Beginning with the line where "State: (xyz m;" appears, restate the lines word for word through the last one in the listing.

▶ _Data block_
^^^^

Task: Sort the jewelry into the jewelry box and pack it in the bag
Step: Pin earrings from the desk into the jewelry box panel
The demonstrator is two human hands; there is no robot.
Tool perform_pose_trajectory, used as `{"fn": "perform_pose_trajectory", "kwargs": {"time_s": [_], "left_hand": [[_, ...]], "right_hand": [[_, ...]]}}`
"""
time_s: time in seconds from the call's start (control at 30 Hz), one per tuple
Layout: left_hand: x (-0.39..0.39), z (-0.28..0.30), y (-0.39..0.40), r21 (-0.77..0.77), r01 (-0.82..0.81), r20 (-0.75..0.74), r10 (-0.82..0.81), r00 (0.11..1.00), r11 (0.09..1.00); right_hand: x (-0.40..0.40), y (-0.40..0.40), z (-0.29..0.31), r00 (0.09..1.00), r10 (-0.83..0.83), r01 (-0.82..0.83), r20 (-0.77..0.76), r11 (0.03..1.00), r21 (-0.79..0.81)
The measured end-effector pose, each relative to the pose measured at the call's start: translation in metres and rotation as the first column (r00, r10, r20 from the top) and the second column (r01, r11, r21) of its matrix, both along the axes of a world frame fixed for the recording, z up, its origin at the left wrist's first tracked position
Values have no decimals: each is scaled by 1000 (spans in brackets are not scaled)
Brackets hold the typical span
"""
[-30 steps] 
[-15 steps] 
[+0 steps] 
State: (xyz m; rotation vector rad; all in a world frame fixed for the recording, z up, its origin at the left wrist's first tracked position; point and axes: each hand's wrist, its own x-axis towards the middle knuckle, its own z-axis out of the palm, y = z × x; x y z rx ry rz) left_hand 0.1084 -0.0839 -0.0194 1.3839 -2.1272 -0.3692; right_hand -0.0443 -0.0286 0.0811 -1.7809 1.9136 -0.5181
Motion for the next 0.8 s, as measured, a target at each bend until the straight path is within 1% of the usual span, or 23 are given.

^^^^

▶ _Result of this task_
State: (xyz m; rotation vector rad; all in a world frame fixed for the recording, z up, its origin at the left wrist's first tracked position; point and axes: each hand's wrist, its own x-axis towards the middle knuckle, its own z-axis out of the palm, y = z × x; x y z rx ry rz) left_hand 0.1084 -0.0839 -0.0194 1.3839 -2.1272 -0.3692; right_hand -0.0443 -0.0286 0.0811 -1.7809 1.9136 -0.5181
Motion for the next 0.8 s, as measured, a target at each bend until the straight path is within 1% of the usual span, or 23 are given.

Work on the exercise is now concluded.